The borders of the Mycenaeans' citadels were Cyclopean walls. Cyclopean walls were made from enormous stones and they were given that name because, according to legend, they were built by giants since the stones were so large. Inside of the walls of the citadels, the Mycenaeans built cisterns. These structures were built to hold water for the civilization and were usually underground. The Mycenaeans created a pipe or tunnel system to carry water from natural springs outside of the citadel into the cisterns inside of the citadel to supply fresh water.

Mycenaean Citadels and Palaces

Mycenae

Now that we understand the general characteristics of Mycenaean architecture, let's look at the citadels and palaces of some of the most important Mycenaean cities.

Perhaps the most important Mycenaean city - and the one for which the civilization was named - was Mycenae. Mycenae was located near the city of Corinth and, since it was built on a hilltop, the citadel was built in different levels. People would enter the citadel by way of a propylon, which was a large and elaborate gateway. The propylon of Mycenae is one of the most famous of the civilization and is called the Lion Gate because it's decorated with lion sculptures. The propylon was built from ashlar, or cut stone, but had two wooden doors that could close to keep the city guarded.

The palace at Mycenae was located in the center of the city. The structure of this palace was a standard of what most palaces in the civilization were like. It was built mostly from ashlar, but a wooden framework and plaster were also used in the construction. To make archways, the architects used a technique called corbelling, layering pieces of ashlar to create a pointed archway that would still support the rest of the structure.

One of the most important features of the palace was the Megaron, which was a large rectangular room.
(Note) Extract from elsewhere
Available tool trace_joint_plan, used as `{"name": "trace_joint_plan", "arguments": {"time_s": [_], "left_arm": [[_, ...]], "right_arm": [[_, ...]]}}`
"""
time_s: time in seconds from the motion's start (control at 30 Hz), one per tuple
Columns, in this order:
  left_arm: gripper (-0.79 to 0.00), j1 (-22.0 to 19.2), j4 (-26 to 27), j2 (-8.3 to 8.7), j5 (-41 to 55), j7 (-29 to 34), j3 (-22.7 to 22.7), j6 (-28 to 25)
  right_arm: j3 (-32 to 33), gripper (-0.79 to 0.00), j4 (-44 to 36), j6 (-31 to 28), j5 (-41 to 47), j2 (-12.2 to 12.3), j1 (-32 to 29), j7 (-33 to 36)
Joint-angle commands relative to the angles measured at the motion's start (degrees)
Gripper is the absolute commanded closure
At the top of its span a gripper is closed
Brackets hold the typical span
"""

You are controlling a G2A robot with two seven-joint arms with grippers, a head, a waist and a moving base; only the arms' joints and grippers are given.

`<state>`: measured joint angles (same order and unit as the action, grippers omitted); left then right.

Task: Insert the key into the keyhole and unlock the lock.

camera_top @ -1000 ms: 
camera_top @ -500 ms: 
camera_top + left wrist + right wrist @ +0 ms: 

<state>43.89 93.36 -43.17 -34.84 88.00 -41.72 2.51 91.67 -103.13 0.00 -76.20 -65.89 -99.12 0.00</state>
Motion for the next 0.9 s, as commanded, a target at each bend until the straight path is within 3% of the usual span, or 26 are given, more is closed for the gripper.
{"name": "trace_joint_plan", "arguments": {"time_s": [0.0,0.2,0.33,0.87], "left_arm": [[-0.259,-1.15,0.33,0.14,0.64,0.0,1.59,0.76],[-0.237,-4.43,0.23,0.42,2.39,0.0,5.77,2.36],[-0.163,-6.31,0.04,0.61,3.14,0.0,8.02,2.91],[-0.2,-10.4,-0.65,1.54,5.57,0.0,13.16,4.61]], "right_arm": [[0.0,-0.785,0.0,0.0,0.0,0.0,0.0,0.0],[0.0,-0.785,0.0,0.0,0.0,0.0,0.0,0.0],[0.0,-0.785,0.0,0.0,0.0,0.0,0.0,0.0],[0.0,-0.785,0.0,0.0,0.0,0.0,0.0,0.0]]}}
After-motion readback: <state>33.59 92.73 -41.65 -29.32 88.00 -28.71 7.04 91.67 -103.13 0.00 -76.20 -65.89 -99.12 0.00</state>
The Megaron was used as a center of economy and trade as well as a throne room for the king - it was even used for religious ceremonies, too. Inside the Megaron, there was a hearth and four columns surrounding it. While the Megaron was the most important room in the palace, there were also a variety of other rooms, such as living chambers for the royals. There were also storerooms and workshops for storage and production of goods for agricultural products and imports.

Remains of a Mycenaean Megaron - notice the remains of the hearth surrounded by the pillars
Remains of a Mycenaean Megaron

Tiryns

The palace at Tiryns was located nearby Mycenae, somewhere near Argos, which was south of Mycenae. Even though the civilization was named after Mycenae, the palace at Tiryns was probably older than the palace at Mycenae.
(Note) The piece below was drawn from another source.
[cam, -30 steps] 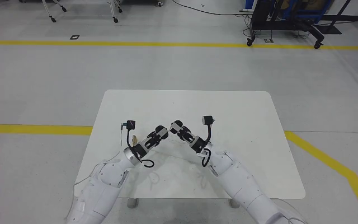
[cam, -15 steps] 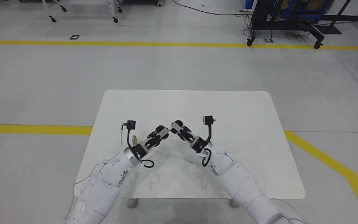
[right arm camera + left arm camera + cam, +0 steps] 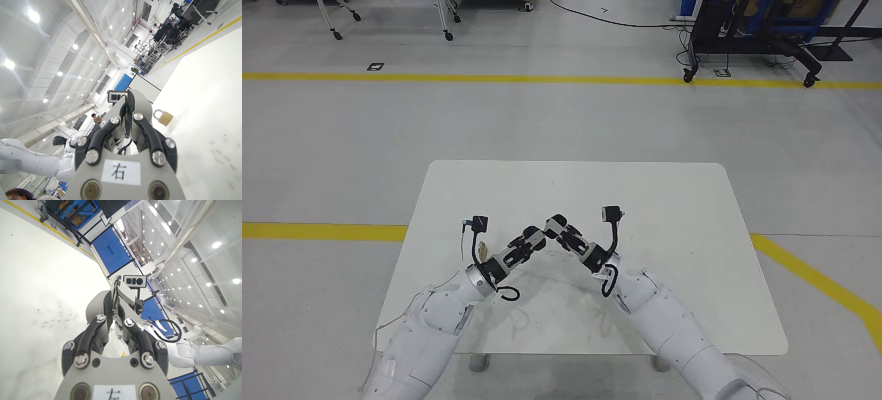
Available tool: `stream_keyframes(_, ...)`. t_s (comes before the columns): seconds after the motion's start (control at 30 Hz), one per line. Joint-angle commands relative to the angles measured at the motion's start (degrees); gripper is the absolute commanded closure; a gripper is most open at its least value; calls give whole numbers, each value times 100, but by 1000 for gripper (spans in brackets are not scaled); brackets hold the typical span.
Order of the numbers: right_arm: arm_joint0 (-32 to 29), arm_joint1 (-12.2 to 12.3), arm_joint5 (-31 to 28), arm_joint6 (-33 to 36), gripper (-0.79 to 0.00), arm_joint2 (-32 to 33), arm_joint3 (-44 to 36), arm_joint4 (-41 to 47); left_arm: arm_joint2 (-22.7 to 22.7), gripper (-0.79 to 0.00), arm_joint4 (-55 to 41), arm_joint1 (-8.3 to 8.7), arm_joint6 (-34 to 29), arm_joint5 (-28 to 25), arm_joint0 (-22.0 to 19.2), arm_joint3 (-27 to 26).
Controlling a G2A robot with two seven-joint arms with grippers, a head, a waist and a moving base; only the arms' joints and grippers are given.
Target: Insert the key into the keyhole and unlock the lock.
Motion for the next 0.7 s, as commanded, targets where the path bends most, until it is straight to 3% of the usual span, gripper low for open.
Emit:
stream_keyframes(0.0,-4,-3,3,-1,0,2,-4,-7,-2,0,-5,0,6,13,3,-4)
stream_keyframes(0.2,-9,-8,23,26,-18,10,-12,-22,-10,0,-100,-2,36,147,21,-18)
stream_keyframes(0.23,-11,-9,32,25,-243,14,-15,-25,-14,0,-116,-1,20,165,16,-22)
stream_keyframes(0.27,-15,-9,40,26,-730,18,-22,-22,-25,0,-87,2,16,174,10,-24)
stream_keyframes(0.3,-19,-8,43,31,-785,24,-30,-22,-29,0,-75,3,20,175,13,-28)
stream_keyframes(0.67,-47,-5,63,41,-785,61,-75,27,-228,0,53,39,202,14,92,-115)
The palace at Tiryns could be entered by a Great Ramp, which was a large walkway leading up to the palace. This was quite different from the palace at Mycenae because the entrance to that palace was through guard rooms in the south of the city. Tiryns also had different levels in their citadel, which were connected by a gate called the Great Propylon. Tiryns and Mycenae both had underground cisterns to provide fresh water to the city. However, Tiryns used tunnels to supply this water while Mycenae used clay pipes.

Pylos

The palace at Pylos was quite different from those of Mycenae and Tiryns. Unlike those cities, which were on the eastern side of the mainland of Greece, Pylos was on the west side of the mainland located nearly on the Mediterranean Sea.

Perhaps because of its location, the palace at Pylos was not fortified and was not part of a citadel. The palace was two stories and contained much of the same features as the other palaces, with rooms like the Megaron, storerooms, and workshops. The palace was named the Palace of Nestor in honor of a famous king who was renowned for his wisdom and fighting in the Trojan War.